Calculate critical bandwidth for bimodal distributions in kernel density estimation

These details have not been verified by PyPI

Project description

pola — Critical Bandwidth for Bimodal Distributions

pola is a Python package for detecting whether a distribution is meaningfully bimodal using the critical bandwidth method in kernel density estimation (KDE).

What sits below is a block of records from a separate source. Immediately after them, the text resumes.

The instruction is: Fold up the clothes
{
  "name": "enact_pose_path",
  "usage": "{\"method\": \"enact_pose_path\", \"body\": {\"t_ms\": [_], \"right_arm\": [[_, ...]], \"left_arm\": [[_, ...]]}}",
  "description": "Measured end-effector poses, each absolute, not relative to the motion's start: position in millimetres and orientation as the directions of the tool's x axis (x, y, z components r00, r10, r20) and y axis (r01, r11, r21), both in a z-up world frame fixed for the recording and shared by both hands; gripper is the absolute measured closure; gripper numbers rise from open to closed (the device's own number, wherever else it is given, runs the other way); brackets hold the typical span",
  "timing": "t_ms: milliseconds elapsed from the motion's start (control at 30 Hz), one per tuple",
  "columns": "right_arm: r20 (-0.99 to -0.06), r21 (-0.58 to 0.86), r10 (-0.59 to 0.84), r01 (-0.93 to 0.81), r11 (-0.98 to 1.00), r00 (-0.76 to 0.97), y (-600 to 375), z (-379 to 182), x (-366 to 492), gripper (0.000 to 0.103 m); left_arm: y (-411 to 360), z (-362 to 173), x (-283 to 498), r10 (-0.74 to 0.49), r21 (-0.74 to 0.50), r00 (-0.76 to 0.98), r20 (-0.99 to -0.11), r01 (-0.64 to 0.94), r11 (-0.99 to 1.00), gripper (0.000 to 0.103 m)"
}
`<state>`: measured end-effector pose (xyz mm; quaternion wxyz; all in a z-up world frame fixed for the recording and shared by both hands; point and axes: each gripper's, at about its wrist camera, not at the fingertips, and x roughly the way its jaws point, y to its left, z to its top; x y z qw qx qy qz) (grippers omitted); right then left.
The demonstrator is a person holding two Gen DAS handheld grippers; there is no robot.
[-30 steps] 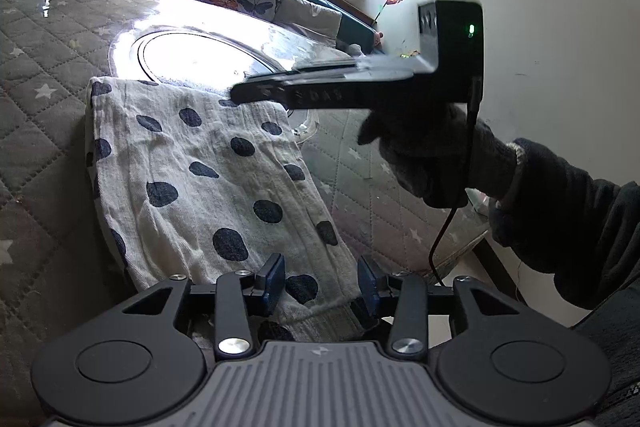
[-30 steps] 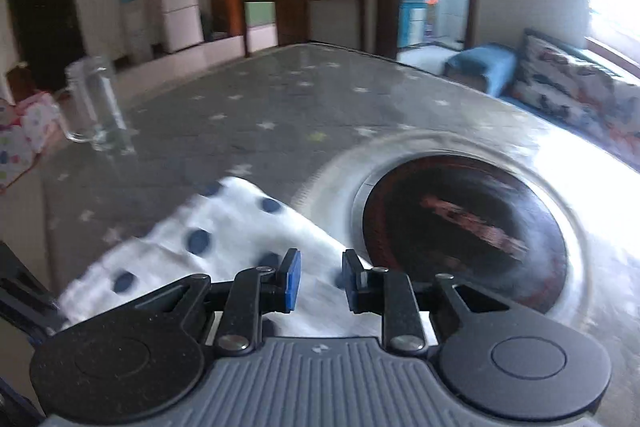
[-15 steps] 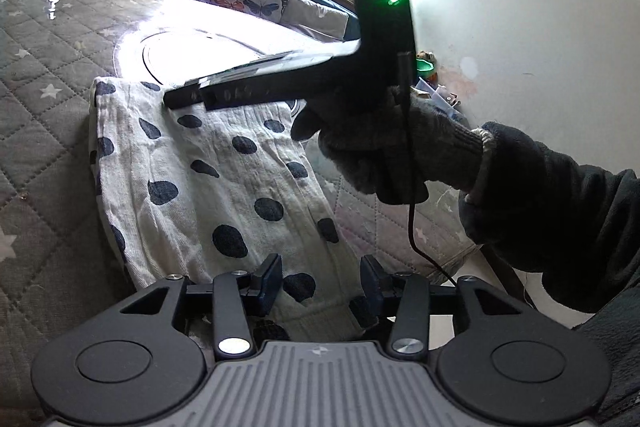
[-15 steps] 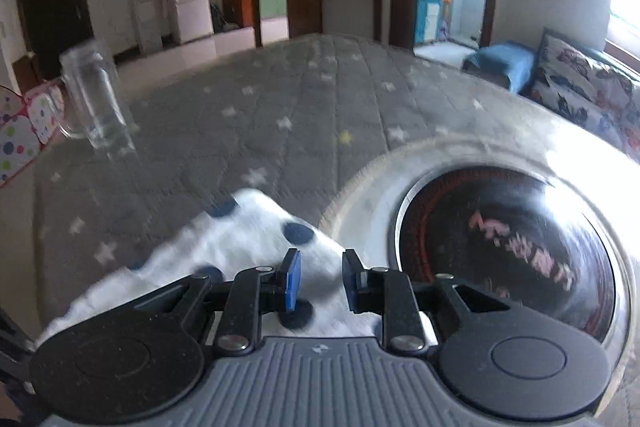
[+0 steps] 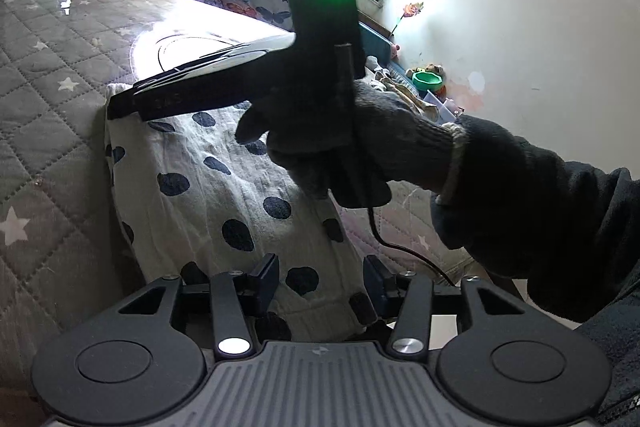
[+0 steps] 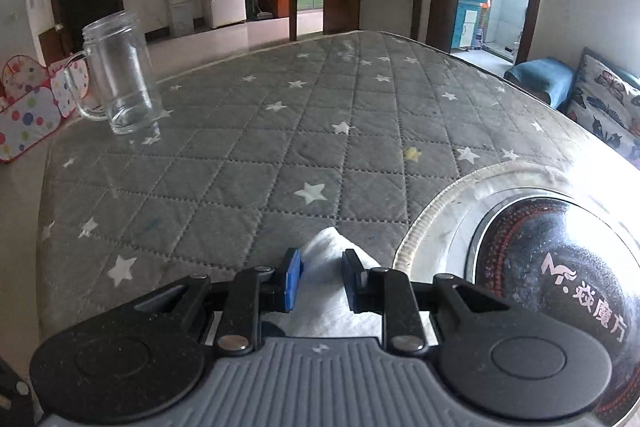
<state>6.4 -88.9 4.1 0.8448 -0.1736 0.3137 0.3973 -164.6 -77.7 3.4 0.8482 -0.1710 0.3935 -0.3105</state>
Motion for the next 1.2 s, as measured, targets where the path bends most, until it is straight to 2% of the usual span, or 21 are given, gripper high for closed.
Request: {"method": "enact_pose_path", "body": {"t_ms": [300, 700, 867, 1100, 1200], "right_arm": [[-0.652, -0.015, 0.589, -0.785, 0.619, 0.477, -135.5, 32.8, -14.5, 0.079], [-0.696, -0.031, 0.527, -0.754, 0.657, 0.488, -195.5, 9.3, -64.9, 0.079], [-0.699, -0.037, 0.51, -0.738, 0.674, 0.501, -211.5, 11.6, -76.5, 0.074], [-0.643, -0.08, 0.509, -0.711, 0.698, 0.572, -210.0, 23.6, -63.1, 0.073], [-0.634, -0.075, 0.493, -0.681, 0.728, 0.597, -208.3, 18.3, -46.4, 0.073]], "left_arm": [[-66.2, 17.1, -166.0, -0.656, -0.528, 0.54, -0.527, 0.397, 0.751, 0.048], [-50.3, 16.9, -131.6, -0.604, -0.509, 0.601, -0.524, 0.347, 0.787, 0.048], [-41.9, 6.1, -118.9, -0.594, -0.518, 0.585, -0.552, 0.317, 0.794, 0.047], [-39.3, 19.6, -101.9, -0.607, -0.538, 0.63, -0.484, 0.333, 0.774, 0.047], [-38.4, 13.3, -84.2, -0.586, -0.546, 0.639, -0.498, 0.294, 0.785, 0.047]]}}
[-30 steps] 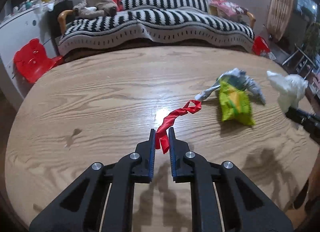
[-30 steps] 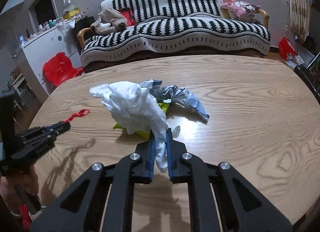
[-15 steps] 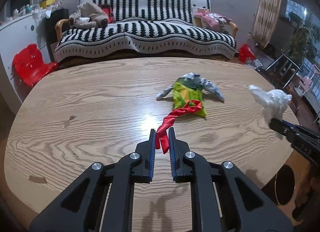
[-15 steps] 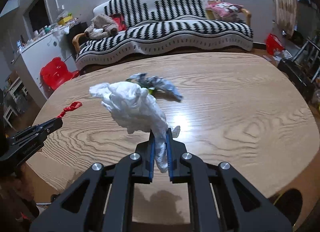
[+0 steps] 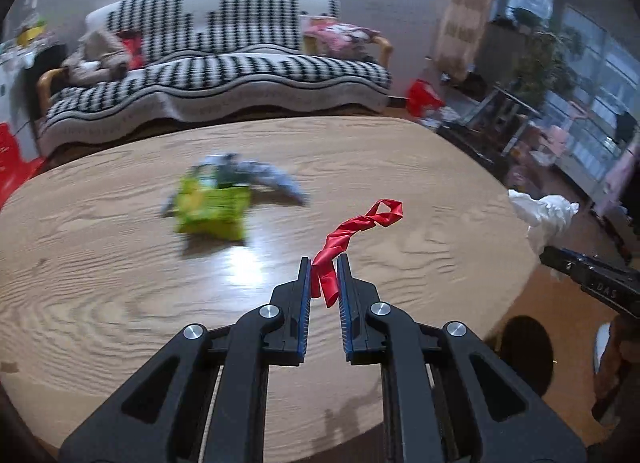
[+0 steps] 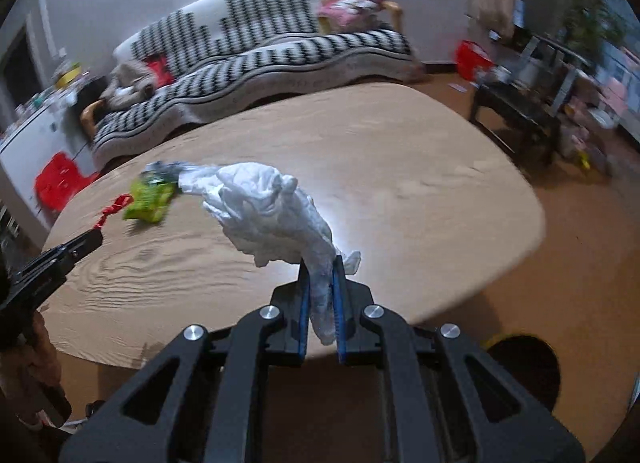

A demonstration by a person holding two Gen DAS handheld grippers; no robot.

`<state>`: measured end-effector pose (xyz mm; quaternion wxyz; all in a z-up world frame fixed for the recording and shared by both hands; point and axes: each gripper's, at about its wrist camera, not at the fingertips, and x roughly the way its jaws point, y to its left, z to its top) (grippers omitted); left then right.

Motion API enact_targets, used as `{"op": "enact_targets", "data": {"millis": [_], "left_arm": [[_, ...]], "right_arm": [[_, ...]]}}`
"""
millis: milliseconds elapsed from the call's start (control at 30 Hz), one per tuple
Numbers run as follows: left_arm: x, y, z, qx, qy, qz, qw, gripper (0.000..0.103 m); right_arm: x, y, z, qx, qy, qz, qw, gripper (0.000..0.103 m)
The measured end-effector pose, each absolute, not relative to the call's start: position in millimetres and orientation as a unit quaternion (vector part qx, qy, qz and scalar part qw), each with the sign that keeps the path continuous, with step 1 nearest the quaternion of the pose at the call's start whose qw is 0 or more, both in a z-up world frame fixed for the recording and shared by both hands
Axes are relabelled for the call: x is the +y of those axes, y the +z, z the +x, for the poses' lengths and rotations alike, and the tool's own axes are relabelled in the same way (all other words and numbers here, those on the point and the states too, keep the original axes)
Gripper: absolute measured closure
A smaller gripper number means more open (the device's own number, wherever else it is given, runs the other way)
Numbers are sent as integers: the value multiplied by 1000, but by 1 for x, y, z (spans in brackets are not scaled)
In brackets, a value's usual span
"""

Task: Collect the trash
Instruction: 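Carry the ribbon and tissue over the bin and open both grippers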

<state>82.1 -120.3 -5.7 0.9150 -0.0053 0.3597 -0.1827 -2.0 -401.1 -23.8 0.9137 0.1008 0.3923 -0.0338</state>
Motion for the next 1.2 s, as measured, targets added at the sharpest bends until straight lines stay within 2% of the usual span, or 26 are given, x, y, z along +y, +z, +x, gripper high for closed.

It finds the smallest bandwidth where a KDE transitions from bimodal to unimodal — a well-established statistical test for modality.

Quick Start

pip install pola

import numpy as np
from pola import critical_bandwidth

# Generate bimodal data
x = np.concatenate([np.random.normal(-2, 0.5, 200),
                    np.random.normal( 2, 0.5, 200)])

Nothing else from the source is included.